L'Association Médicale Mondiale demande instamment que soit respectée l'indépendance professionnelle des médecins dans le conflit géorgien. Dans une déclaration d'urgence, l'AMM a réitéré sa politique sur les conflits armés qui stipule que les médecins doivent avoir accès aux patients, aux établissements et aux équipements médicaux et bénéficier de la protection requise pour exercer librement leur activité. Ils doivent bénéficier de l'assistance nécessaire y compris de la possibilité de circuler sans entrave et avoir une totale indépendance professionnelle. La prise de position mentionne également que les hôpitaux et les centres de soins situés dans les territoires de guerre doivent être respectés par les combattants et les media. Les soins prodigués aux civils ou aux combattants malades et blessés ne doivent pas être exploités à des fins morbides ou pour la propagande. Il convient de toujours respecter la vie privée des malades, des blessés et des morts.

Dr. Otmar Kloiber, secrétaire général de l'AMM, a déclaré: "L'association a depuis longtemps une politique stipulant clairement que l'éthique médicale en temps de conflit armé est la même que l'éthique médicale en temps de paix.

Cela signifie que, si en remplissant leur devoir professionnel, les médecins sont confrontés à des conflits de loyauté, leur obligation première est celle envers leurs patients ; dans toutes leurs activités professionnelles, les médecins devraient respecter les conventions internationales sur les droits de l'homme, le droit international humanitaire et les déclarations de l'AMM sur l'éthique médicale.

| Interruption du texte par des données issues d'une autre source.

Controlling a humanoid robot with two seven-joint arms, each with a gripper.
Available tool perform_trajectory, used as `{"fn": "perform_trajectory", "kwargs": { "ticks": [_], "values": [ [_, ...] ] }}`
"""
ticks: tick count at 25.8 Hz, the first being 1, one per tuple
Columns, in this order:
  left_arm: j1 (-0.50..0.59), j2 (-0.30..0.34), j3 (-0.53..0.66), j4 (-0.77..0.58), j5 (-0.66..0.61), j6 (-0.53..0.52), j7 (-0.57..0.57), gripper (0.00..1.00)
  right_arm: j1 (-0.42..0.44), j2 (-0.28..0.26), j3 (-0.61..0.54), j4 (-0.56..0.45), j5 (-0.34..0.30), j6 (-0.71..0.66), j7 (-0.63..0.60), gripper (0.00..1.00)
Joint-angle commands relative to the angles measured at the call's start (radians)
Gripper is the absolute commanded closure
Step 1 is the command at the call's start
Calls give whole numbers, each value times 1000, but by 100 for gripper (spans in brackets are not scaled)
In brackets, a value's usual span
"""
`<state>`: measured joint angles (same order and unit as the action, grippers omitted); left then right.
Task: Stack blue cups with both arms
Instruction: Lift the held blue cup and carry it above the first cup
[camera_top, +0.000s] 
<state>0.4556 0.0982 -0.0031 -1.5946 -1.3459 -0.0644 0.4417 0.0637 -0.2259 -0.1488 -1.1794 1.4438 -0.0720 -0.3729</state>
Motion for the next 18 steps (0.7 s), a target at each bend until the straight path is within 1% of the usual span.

Les gouvernements, les forces armées et les autres entités en position de force devraient se conformer à la Convention de Genève afin de veiller à ce que les médecins et les autres professionnels de la santé puissent soigner toute personne dans le besoin, dans des situations de conflit armé. Cette obligation inclut la nécessité de protéger le personnel soignant.

Nous espérons ardemment qu'un accord de paix négocié puisse être mis en place dès que possible".